Il film è una commedia brillante, esilarante e divertente, con i due grandi protagonisti, Meryl Streep e Alec Baldwin, che interpretano rispettivamente i ruoli della proprietaria di una bakery e di un avvocato; molte sono state le riprese effettuate in uno dei Sarabeth’s ed in alcune scene la Levine ha sostituito direttamente l’attrice; in una intervista ha confessato di aver insegnato alla stessa Meryl Streep a “far rotolare i croissant” e che in alcuni momenti erano le sue mani ad essere riprese e non quelle della protagonista, tanto da arrivare a definire questa circostanza come “l’esperienza di pasticceria più pazzesca che avesse mai vissuto”; sicuramente tale evento ha concorso a rendere i suoi ristoranti come punto di riferimento per le celebrità, ma non ha modificato il suo rapporto con i clienti, verso i quali e senza distinzione alcuna, riserva lo stesso trattamento piacevole, cordiale, attento alle esigenze e disponibile.

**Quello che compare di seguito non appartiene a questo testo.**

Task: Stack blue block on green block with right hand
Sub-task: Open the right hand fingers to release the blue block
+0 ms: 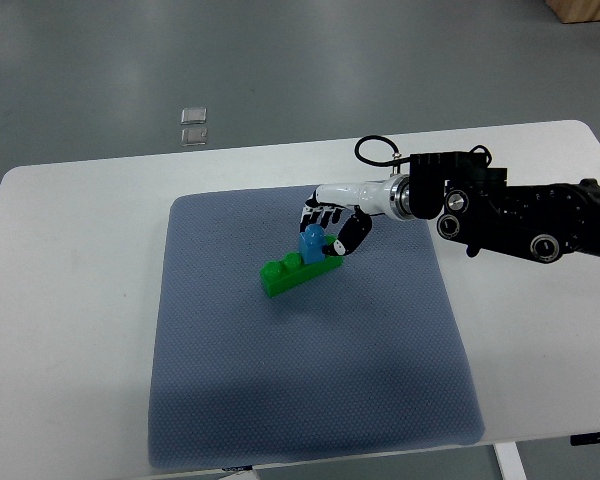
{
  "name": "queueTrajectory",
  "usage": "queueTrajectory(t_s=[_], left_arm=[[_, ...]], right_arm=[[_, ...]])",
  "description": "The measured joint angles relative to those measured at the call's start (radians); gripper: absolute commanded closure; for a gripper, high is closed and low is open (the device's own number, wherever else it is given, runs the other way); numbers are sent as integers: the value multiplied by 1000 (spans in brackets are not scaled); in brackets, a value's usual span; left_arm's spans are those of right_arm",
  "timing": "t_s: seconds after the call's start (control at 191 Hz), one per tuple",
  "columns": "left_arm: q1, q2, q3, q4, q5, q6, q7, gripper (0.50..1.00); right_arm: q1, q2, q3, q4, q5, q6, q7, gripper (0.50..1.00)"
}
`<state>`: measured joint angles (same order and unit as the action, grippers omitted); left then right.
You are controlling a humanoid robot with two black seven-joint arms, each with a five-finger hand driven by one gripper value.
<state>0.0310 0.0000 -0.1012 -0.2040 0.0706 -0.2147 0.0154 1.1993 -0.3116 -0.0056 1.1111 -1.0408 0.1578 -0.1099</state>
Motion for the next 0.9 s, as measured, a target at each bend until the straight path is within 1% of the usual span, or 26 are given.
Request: queueTrajectory(t_s=[0.084, 0.726, 0.899], left_arm=[[0, 0, 0, 0, 0, 0, 0, 500], [1, 0, 0, 0, 0, 0, 0, 500], [1, 0, 0, 0, 0, 0, 0, 500]], right_arm=[[0, -1, 1, 1, 3, 2, 1, 638], [4, -2, 7, 0, 4, 0, 3, 640], [23, -4, 11, -1, 11, 2, 3, 640]])
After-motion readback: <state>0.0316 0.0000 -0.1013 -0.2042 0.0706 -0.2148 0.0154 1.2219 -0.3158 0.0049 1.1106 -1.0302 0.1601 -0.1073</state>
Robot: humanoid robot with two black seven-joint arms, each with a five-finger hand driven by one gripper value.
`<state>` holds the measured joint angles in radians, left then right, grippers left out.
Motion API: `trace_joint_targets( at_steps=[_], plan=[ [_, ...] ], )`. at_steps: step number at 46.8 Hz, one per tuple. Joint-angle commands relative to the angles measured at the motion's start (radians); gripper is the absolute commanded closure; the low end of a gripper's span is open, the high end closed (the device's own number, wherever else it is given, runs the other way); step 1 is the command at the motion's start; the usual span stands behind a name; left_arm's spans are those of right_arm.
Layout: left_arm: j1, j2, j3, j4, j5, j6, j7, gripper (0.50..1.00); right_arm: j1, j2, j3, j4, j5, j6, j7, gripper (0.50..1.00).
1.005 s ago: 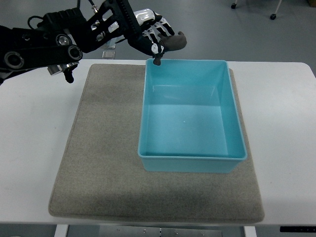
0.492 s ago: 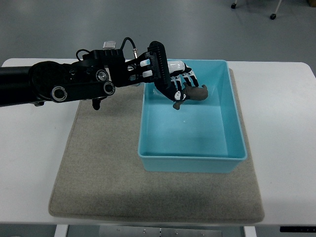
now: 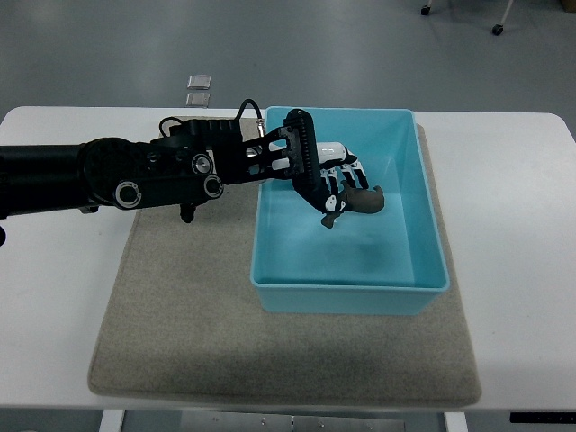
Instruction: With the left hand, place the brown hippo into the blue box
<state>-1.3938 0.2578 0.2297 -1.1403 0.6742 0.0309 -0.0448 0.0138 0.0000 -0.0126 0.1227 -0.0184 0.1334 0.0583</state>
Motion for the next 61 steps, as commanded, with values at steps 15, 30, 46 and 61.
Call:
trace_joint_targets(
  at_steps=[15,30,46,61],
  plan=[
    [0.013,0.001,-0.009,-0.003,-0.018,0.003,-0.003,0.564,0.000,0.000,-0.001,0.000,0.000,0.000,0.000,0.564],
    [0.039,0.067,-0.220,-0.003,-0.071,0.012,-0.024,0.512,0.000,0.000,0.000,0.000,0.000,0.000,0.000,0.564],
    [0.159,0.086,-0.532,0.148,-0.162,0.018,-0.046,0.506,0.000,0.000,0.000,0.000,0.000,0.000,0.000,0.564],
    [0.179,0.081,-0.619,0.344,-0.304,0.017,-0.047,0.504,0.000,0.000,0.000,0.000,0.000,0.000,0.000,0.564]
  ],
)
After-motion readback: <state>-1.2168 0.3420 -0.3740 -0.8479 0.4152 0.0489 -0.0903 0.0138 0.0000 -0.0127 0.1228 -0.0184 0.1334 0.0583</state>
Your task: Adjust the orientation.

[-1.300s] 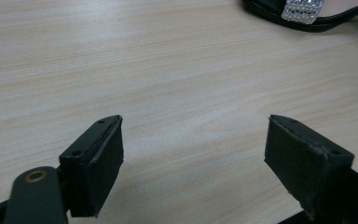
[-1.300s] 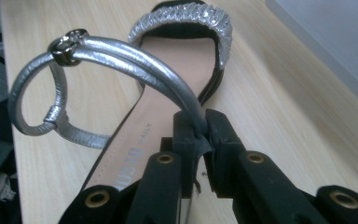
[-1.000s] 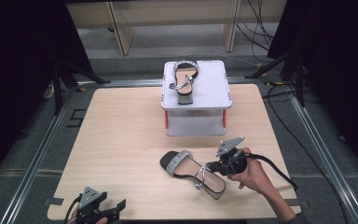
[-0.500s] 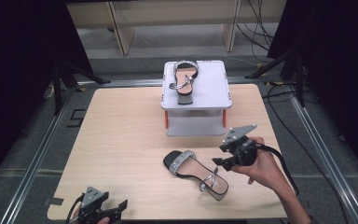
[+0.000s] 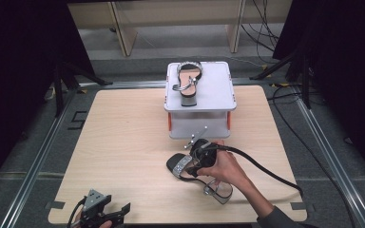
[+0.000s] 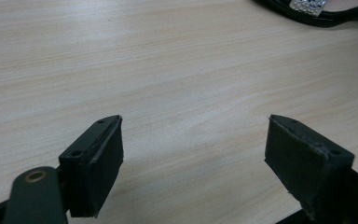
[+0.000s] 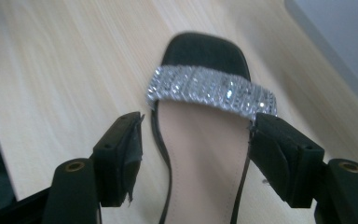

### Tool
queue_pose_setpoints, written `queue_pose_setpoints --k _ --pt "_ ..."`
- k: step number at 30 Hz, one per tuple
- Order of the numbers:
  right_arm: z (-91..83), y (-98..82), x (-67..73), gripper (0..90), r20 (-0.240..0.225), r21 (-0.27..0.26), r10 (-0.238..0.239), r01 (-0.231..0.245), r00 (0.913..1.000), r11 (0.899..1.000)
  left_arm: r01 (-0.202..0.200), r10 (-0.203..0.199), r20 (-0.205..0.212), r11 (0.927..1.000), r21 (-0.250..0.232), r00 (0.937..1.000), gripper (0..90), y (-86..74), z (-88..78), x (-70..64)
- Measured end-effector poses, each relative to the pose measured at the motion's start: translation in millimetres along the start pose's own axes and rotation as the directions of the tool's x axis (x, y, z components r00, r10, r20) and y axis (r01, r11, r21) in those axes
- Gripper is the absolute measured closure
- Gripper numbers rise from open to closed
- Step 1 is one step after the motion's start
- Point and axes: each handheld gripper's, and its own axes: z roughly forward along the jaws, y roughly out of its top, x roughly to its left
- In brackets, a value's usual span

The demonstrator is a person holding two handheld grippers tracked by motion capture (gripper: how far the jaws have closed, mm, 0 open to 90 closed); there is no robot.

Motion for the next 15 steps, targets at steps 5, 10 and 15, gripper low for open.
queue_pose_setpoints --k 5,10,15 --pt "9.7 -1.6 1.2 33.1 0.027 0.045 -0.019 0.018 0.9994 0.999 0.005 -0.005 0.008 0.9999 -0.009 1.0 18.9 -0.6 2.2 -0.5" --pt "19.3 -6.2 6.5 32.5 0.042 0.099 -0.038 0.034 0.9984 0.995 0.004 -0.004 0.0 1.0 0.0 1.0 18.9 -0.2 0.4 -0.4" --pt "21.3 -15.7 4.2 32.1 0.056 0.123 -0.032 0.025 0.9979 0.992 0.005 -0.005 0.001 1.0 0.0 1.0 18.9 -0.1 -0.1 -0.5"
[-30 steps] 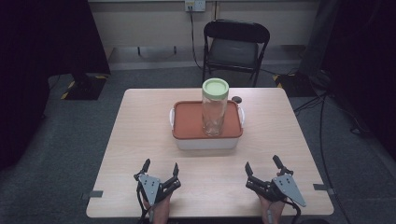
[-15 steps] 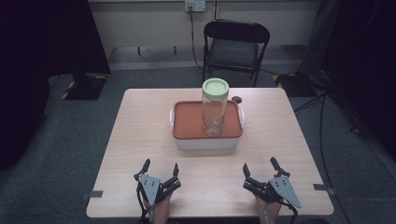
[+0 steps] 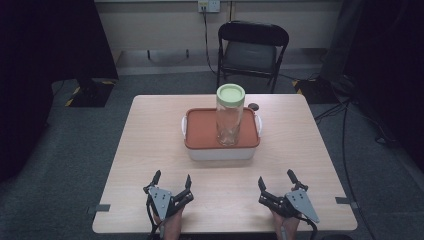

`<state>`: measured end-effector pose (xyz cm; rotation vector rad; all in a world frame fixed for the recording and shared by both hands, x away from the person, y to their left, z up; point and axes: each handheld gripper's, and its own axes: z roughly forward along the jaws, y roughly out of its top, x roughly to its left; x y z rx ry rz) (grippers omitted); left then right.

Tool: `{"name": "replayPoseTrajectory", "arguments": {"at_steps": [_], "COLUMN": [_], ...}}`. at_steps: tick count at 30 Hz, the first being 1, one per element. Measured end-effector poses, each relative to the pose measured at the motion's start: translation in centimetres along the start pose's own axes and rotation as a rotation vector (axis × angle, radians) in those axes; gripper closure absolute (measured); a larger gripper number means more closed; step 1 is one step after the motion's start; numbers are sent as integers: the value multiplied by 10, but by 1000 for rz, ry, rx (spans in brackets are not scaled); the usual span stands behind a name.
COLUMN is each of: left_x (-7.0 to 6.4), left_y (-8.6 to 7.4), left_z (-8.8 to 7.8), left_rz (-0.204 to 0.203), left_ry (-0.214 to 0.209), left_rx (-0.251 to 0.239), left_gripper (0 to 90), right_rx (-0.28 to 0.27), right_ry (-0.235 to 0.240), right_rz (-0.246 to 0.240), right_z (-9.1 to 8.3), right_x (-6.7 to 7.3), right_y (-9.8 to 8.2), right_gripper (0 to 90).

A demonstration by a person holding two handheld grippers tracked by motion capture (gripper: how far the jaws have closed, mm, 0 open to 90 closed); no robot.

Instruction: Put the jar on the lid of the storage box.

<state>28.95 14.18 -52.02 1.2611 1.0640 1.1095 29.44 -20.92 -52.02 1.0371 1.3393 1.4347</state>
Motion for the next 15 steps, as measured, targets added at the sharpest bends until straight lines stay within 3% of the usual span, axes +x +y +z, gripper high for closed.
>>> {"name": "replayPoseTrajectory", "arguments": {"at_steps": [15], "left_x": [0], "left_y": [0], "left_z": [0], "left_rz": [0], "left_ry": [1], "left_rx": [1], "left_gripper": [29], "right_rx": [26], "right_ry": [-14], "right_rz": [-7], "right_z": [2], "right_x": [1], "right_y": [0], "right_gripper": [0]}}
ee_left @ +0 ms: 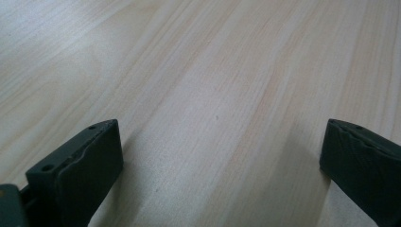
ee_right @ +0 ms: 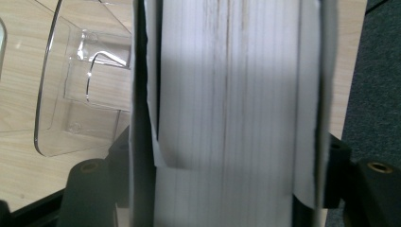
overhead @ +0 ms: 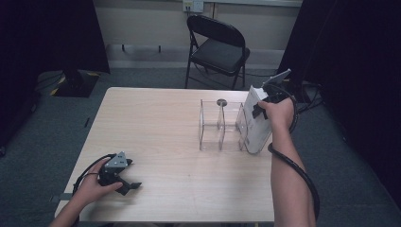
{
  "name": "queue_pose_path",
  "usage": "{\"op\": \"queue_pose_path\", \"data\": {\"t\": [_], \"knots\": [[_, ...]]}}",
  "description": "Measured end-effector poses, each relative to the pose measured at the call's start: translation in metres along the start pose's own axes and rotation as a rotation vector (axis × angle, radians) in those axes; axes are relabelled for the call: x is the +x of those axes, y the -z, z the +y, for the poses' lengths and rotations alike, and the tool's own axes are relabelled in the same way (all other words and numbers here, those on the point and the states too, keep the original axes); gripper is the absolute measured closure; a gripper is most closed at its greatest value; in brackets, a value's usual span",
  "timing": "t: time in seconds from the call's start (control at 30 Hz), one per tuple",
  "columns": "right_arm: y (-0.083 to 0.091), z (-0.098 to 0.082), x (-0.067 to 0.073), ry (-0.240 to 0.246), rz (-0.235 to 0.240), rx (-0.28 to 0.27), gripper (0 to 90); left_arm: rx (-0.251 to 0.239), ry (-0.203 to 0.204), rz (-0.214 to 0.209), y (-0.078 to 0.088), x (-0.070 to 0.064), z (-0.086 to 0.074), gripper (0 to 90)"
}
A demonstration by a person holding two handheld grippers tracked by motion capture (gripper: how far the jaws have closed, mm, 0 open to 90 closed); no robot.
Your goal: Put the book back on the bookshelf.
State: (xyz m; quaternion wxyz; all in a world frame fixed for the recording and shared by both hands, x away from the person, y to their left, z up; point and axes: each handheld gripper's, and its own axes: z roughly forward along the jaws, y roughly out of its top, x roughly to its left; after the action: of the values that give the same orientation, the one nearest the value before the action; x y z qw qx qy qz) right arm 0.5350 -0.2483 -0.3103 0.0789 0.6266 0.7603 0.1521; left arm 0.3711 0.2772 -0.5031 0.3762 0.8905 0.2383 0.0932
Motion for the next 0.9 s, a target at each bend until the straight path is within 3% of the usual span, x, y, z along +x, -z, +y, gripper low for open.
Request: {"op": "queue_pose_path", "data": {"t": [0.43, 0.9], "knots": [[0.003, -0.009, 0.000, 0.026, -0.022, -0.035, 19.2, 0.004, -0.001, 0.001, 0.000, 0.000, 0.000, 0.0], [0.012, -0.020, -0.004, 0.049, -0.017, -0.077, 16.3, 0.007, -0.001, 0.001, 0.000, 0.000, 0.000, 0.0]]}}
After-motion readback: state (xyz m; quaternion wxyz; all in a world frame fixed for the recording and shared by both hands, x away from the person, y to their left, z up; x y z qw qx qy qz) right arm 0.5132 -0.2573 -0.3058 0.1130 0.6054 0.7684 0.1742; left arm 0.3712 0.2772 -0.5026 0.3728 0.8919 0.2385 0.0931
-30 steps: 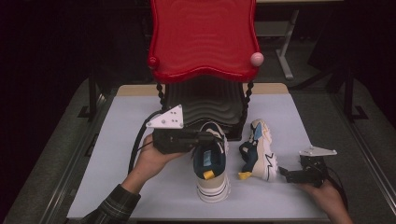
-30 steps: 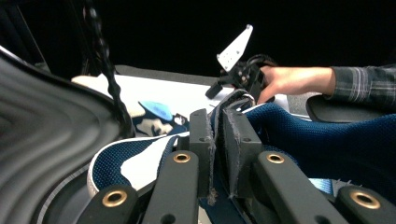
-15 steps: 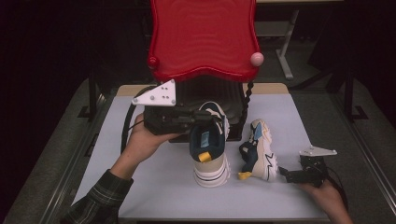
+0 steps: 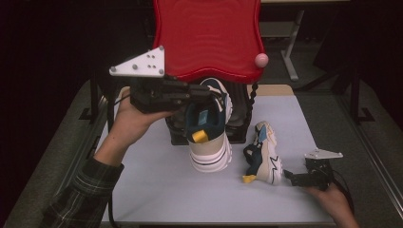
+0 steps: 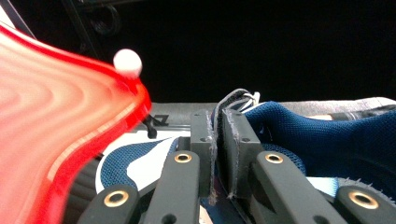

Un’autenticità elegantemente genuina e, se vogliamo, ben poco social la quale, nata dalla passione per marmellate e conserve ha dato origine, nel tempo, ad un vero e proprio impero. Un cammino iniziato nel 1981, sicuramente non facile ma percorso con sentimento, determinazione e anche tanto amore: “amare ciò che faccio rende felice gli altri”: questa è la sua forza e la sua filosofia. “Altrimenti – ha dichiarato in un’intervista – se non amassi ciò che faccio il mio sarebbe solo lavoro”.